Playboy gets its first transgender playmate, but does she really advance women's rights? | Elizabeth Wellington

Playboy magazine made history last week when it announced that French model Ines Rau would be its first transgender Playmate.

Twenty-six-year-old Rau is known in the fashion world for her work on several high-profile campaigns, including for funky French label Balmain. She’s appeared in  American Vogue and Italian Vogue, and modeled in Playboy for a nude spread back in 2014.

Cooper Hefner, son of Playboy’s bad-boy founder Hugh Hefner, said he chose Rau as the first transgender Playmate two months ago. Rau was set to grace the cover of the girlie mag’s November/December issue, but her picture was swapped out with one of Hugh Hefner, who died in September.
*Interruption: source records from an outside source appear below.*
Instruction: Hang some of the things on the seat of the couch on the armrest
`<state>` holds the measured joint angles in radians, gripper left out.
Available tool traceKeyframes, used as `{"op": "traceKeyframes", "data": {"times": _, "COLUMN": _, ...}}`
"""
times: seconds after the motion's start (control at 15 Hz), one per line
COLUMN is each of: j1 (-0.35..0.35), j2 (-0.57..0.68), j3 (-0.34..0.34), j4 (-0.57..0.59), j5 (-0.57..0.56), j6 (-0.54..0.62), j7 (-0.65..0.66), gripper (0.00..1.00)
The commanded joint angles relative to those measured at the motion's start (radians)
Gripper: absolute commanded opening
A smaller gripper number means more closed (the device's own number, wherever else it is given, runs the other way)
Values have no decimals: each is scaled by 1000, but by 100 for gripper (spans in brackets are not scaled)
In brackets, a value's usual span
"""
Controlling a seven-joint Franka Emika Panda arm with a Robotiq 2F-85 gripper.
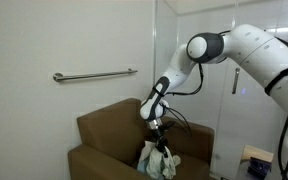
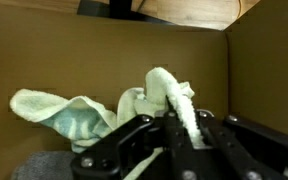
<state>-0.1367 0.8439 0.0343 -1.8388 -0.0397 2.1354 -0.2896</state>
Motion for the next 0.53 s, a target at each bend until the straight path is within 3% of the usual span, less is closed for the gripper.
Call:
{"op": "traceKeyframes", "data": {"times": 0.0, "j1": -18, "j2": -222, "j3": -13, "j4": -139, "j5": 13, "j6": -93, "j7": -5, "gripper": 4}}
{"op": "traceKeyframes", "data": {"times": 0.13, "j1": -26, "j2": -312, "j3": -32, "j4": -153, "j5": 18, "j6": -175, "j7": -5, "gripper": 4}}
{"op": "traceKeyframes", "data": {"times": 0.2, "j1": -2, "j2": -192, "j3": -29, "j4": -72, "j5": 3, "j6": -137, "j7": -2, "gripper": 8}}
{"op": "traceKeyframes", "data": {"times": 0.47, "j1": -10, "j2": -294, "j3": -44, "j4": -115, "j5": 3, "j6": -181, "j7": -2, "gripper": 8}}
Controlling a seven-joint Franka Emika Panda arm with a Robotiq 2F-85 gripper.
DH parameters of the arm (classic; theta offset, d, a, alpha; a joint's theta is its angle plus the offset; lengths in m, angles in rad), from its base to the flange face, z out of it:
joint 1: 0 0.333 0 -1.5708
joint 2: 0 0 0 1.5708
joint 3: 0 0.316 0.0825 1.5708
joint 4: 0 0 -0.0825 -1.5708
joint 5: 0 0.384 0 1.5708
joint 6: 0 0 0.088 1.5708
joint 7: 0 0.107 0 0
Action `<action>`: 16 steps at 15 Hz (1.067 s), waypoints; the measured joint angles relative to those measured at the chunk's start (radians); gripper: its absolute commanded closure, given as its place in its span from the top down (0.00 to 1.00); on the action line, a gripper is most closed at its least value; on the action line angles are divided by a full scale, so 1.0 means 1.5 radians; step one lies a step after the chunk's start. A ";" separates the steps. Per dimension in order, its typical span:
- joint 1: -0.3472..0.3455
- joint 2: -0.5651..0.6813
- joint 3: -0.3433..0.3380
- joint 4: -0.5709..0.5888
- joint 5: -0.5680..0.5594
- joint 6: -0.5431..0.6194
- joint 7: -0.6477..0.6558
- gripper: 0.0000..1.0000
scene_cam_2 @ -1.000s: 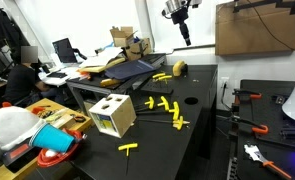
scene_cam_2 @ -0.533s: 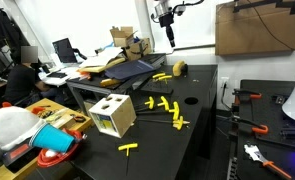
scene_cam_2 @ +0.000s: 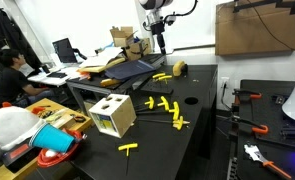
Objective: Take the two yellow objects off of their holder
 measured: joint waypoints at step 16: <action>0.010 0.117 0.042 0.021 -0.030 0.078 0.006 1.00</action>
Rau, dressed in a white thong bikini, is instead the centerfold of that issue.

Hefner said choosing Rau further expands the magazine’s mission: embracing evolving attitudes towards sex. (Back in 1991, Tula became the very first transgender model to pose for Playboy.)

Selecting  Rau “very much speaks to the brand’s philosophy,”  Hefner told the New York Times on Thursday. “It’s the right thing to do. We’re at a moment where gender roles are evolving.”
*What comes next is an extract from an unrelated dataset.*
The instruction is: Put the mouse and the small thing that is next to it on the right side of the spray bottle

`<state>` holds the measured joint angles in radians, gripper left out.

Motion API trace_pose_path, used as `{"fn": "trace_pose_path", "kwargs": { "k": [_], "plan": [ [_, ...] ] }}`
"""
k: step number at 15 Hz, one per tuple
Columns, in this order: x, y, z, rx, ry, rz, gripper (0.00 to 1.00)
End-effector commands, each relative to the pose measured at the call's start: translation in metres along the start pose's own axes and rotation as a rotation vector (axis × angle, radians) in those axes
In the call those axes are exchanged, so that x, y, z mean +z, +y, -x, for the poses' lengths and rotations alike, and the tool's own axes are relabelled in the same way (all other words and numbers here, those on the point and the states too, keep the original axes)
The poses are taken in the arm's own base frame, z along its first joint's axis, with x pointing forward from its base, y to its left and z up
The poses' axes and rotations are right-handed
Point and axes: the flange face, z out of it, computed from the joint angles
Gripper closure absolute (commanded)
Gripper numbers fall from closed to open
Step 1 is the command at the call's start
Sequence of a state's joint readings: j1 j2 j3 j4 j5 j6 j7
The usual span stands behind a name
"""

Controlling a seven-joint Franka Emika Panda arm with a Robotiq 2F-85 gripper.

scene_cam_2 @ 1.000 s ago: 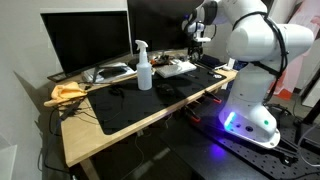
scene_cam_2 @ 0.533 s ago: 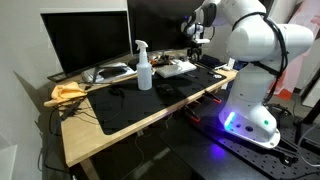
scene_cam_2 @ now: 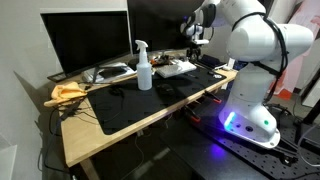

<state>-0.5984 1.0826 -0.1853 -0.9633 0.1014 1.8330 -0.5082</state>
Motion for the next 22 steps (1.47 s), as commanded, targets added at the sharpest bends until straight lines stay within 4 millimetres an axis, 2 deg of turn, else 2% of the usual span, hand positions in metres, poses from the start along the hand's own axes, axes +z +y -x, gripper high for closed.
{"fn": "trace_pose_path", "kwargs": {
  "k": [1,3,4,5,6,7,10,13,15,18,19,21,22],
  "plan": [
    [-0.003,-0.005,-0.003,-0.039,0.033,-0.009,0.00],
    [-0.003,-0.008,-0.005,-0.047,0.043,-0.015,0.00],
    [-0.002,-0.010,-0.007,-0.047,0.046,-0.019,0.04],
    [-0.001,-0.012,-0.008,-0.051,0.048,-0.018,0.20],
    [-0.001,-0.012,-0.008,-0.054,0.047,-0.016,0.29],
    [0.000,-0.012,-0.008,-0.056,0.047,-0.014,0.30],
    [0.001,-0.008,-0.007,-0.054,0.048,-0.014,0.54],
    [-0.002,-0.001,-0.003,-0.047,0.054,-0.022,0.62],
    [-0.005,0.007,0.001,-0.041,0.062,-0.022,0.58],
    [-0.006,0.015,0.005,-0.048,0.066,-0.019,0.42],
    [-0.005,0.016,0.006,-0.048,0.064,-0.021,0.42],
    [-0.002,0.016,0.006,-0.053,0.058,-0.022,0.47],
    [-0.001,0.015,0.005,-0.053,0.056,-0.023,0.47]
  ]
}}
On the surface, that sounds like a good idea. After all, transgender women believe they are women, so they are. Who we are starts in our mind. (Whatever the trolls say on the internet — and, trust me, a lot has been said — is their issue.)

Here’s the downside: Rau, in an interview with Reuters she hopes her Playmate helps to status pave the way for “all women — trans or otherwise — in fashion and other sectors.”
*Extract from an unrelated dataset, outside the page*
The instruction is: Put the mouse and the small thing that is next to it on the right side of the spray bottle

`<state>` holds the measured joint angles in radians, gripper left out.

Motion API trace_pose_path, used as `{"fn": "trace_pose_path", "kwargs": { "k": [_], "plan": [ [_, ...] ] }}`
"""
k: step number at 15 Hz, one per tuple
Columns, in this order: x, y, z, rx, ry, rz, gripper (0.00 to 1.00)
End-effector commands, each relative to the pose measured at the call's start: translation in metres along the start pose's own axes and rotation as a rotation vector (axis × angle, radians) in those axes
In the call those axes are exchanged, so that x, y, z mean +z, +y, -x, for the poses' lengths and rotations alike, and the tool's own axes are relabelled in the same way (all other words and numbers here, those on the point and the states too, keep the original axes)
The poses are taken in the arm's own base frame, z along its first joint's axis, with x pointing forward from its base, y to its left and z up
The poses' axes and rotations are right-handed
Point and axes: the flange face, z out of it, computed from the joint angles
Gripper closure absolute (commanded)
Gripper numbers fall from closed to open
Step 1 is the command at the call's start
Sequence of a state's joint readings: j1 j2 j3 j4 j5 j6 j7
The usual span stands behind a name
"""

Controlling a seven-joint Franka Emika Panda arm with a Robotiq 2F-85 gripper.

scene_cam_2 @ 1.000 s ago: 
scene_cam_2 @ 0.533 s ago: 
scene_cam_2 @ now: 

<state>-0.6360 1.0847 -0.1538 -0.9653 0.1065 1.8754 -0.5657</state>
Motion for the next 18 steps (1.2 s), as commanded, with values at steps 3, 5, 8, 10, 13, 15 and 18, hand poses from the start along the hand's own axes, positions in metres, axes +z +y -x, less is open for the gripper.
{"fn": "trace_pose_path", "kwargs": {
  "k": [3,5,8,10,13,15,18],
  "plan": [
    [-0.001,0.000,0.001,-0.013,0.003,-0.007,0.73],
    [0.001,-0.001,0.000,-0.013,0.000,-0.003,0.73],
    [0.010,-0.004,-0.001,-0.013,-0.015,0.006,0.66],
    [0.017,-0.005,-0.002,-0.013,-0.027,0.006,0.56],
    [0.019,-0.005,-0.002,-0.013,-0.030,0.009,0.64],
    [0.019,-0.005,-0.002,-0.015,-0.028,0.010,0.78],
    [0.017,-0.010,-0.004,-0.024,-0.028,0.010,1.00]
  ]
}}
So basically, Rau believes her femininity is now validated because she’ll be objectified as a Playmate.

It’s safe to say the goings on at the Playboy Mansion contributed to a climate in Hollywood where the Bill Cosbys and Harvey Weinsteins of the world think it was perfectly within their right to drug and assault women in an attempt to sexually molest them.

Things were different for women in 1953, when Playboy debuted. But even as women became doctors and lawyers, senators and businesswomen, working mothers and presidential candidates, Playboy — like beauty pageants — have continually reminded women that many powerful men think of us as nothing more than trophies. Playboy gave men permission to lust after women haphazardly pinned up in lockers, on garage and basement walls.

The last thing we need is for transgender woman is to play into these stereotypes. That’s taking women’s issues one step forward and two giant steps back. We need transgender women to help us fight for equal pay; we need transgender women to fight with all women for peace of mind to walk the street safely, instead of being a part of the cadre unrealistic body images the media presents.

That’s a better route to pave for all women.